Standard advice for formally using social media for background screening is to have someone not involved in the decision-making process conduct the screening, and then filter out any information related to membership in a protected class, only passing on information that can lawfully be used in the hiring process. You should have a good policy and guidelines about the kind of information you intend to look for in these searches. Ask yourself why are you looking at social media? Why is anything there relevant to the position or to your company? Many of the background screening companies also offer social media screening as an option in addition to the standard criminal history search. You can then at least remove yourself from that part of the chain and reduce your risk.
It’s also vitally important to include your managerial and supervisory staff in communicating this policy. Even if you, as an HR pro know the rules, they may not.
What about the job seeker? Opportunities exist for you to highlight positive aspects of your experience and background. Do use your LinkedIn or Facebook posts as a way to highlight activities, both professional and volunteer, that would be attractive to an employer. Join groups related to your career interests. Pick a few and add intelligent comments or start conversations that might highlight your knowledge in those areas. It’s ok to post about your hobbies, as long as you don’t overdo it. Showing a well-rounded profile is not a bad thing.
But remember, if it’s on the internet…………….it’s out there, regardless of your privacy settings, it’s not ever really private. Someone may (and often will) share your posts.

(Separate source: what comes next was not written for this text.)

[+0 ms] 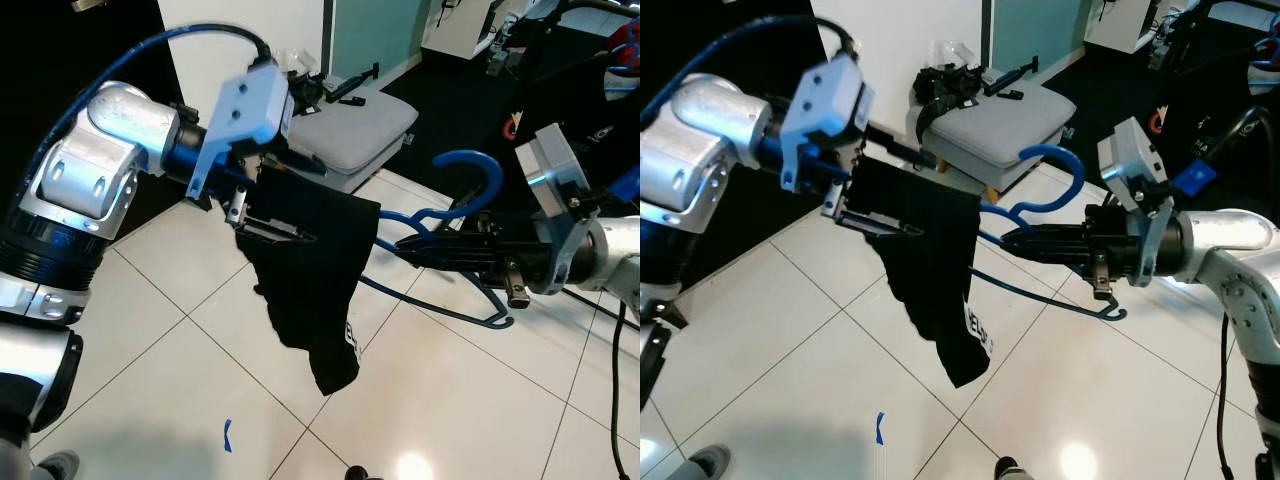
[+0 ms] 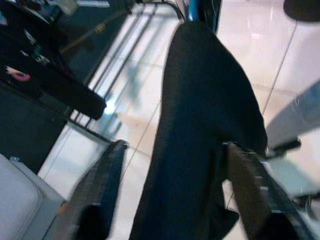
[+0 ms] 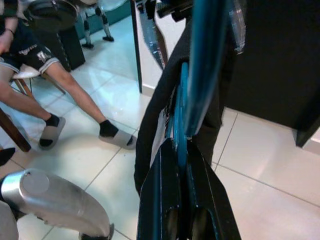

According to the survey, the top types of information that caused an employer to reject a candidate included:
- Provocative or inappropriate photographs, videos or information – 46 percen
- Information about candidate drinking or using drugs – 43 percent
- Discriminatory comments related to race, religion, gender, etc. – 33 percent
- Candidate bad-mouthed previous company or fellow employee – 31 percent
- Poor communication skills – 29 percent
Here are some tips for both job seekers and current employees (this includes supervisors and managers!):
- If you’re looking for a job, it’s really best to keep your public profile clean. Squeaky clean. Don’t post the photos from your wild weekend at the beach with the beer in both hands, in your underwear. Seriously, it happens. While many businesses don’t search the internet for information about applicants or current employees, some do and you really want them to find only good, or at least neutral, information about you and your personal and professional activities.
- Don’t make insensitive jokes, don’t use foul language.
- Don’t badmouth your current, or a former, employer or company.
- Adjust your Facebook settings so a potential employer can’t see those party photos. Better yet, don’t put those potentially compromising photos up there at all! (Do you really want your mother to see them?)
- Take care in choosing your profile photo. (No more pouty face mirror shots!) You don’t have to wear a suit and use a professional photographer, but if you’re looking for a job, keep it as appropriate as possible.
- Check your spelling and use proper grammar. Really. Several studies have shown recruiters view poor spelling and grammar almost as negatively as that drunken escapade at the beach. Never use "textspeak" on LinkedIn. In fact, you shouldn't use textspeak anywhere except in a text.